_ASSIGNMENT_.
Scan the entries below for the word "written" and copy every line where it turns up.

-------- DATA PROVIDED

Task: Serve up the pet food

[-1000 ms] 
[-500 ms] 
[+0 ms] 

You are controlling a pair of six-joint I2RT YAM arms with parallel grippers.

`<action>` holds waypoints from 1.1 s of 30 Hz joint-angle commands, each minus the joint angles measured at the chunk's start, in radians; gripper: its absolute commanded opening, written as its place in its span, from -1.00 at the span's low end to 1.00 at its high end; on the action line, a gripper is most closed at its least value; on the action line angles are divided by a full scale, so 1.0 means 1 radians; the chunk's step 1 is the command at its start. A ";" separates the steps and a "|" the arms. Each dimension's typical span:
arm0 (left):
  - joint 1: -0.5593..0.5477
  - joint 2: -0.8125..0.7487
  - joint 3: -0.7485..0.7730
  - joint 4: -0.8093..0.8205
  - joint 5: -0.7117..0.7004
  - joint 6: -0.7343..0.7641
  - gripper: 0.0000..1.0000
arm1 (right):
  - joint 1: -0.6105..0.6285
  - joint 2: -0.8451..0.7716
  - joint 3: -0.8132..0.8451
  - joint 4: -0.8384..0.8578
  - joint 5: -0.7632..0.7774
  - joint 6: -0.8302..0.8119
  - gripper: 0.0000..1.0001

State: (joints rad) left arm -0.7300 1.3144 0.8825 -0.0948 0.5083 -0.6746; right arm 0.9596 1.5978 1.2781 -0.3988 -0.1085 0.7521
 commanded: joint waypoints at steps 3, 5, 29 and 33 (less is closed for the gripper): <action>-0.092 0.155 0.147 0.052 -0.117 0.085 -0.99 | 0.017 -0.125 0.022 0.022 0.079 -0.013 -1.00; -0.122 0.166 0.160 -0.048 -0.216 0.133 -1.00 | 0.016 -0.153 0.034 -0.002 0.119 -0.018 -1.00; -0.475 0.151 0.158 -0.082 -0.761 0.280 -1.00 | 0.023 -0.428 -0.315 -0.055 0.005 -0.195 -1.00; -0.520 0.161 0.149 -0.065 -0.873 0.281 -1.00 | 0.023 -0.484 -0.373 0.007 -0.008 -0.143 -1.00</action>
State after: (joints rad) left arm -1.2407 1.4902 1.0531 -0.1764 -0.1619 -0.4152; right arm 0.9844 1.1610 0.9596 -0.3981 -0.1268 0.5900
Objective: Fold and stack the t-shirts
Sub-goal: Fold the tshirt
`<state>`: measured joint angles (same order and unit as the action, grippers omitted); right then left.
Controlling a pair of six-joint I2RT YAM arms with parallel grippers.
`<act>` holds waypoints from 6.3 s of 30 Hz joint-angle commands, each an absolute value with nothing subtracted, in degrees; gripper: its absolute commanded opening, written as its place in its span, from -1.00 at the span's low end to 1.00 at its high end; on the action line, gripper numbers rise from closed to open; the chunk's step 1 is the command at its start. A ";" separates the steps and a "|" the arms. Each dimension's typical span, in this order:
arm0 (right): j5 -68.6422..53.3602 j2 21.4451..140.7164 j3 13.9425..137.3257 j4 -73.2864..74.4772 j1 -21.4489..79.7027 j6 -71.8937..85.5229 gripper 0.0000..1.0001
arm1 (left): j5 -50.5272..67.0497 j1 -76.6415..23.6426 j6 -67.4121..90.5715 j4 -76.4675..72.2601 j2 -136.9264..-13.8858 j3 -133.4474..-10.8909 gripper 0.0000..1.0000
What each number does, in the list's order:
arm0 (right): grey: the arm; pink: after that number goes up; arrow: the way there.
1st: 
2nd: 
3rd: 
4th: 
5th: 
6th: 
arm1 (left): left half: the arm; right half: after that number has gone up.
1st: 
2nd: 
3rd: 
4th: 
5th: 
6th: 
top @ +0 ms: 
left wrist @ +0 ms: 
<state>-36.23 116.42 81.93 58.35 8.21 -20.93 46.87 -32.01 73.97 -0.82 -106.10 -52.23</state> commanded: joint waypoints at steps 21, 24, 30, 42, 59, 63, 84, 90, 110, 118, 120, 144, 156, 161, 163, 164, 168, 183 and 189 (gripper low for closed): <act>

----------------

_SOLUTION TO THE PROBLEM_.
`<action>` holds waypoints from 1.1 s of 30 Hz joint-angle commands, each minus the joint angles measured at the chunk's start, in radians; gripper: its absolute commanded opening, written as its place in its span, from -1.00 at the span's low end to 1.00 at its high end; on the action line, a gripper is most closed at its least value; on the action line angles are divided by a full scale, so 1.0 means 1 radians; the chunk's step 1 is the command at its start. A ";" separates the steps and a "|" the arms. Each dimension's typical span:
`<act>` holds waypoints from 6.3 s of 30 Hz joint-angle commands, each an absolute value with nothing subtracted, in degrees; gripper: its absolute commanded opening, written as its place in its span, from -1.00 at the span's low end to 1.00 at its high end; on the action line, gripper numbers rise from closed to open; the chunk's step 1 is the command at its start. A ";" separates the steps and a "|" the arms. Each dimension's typical span, in this order:

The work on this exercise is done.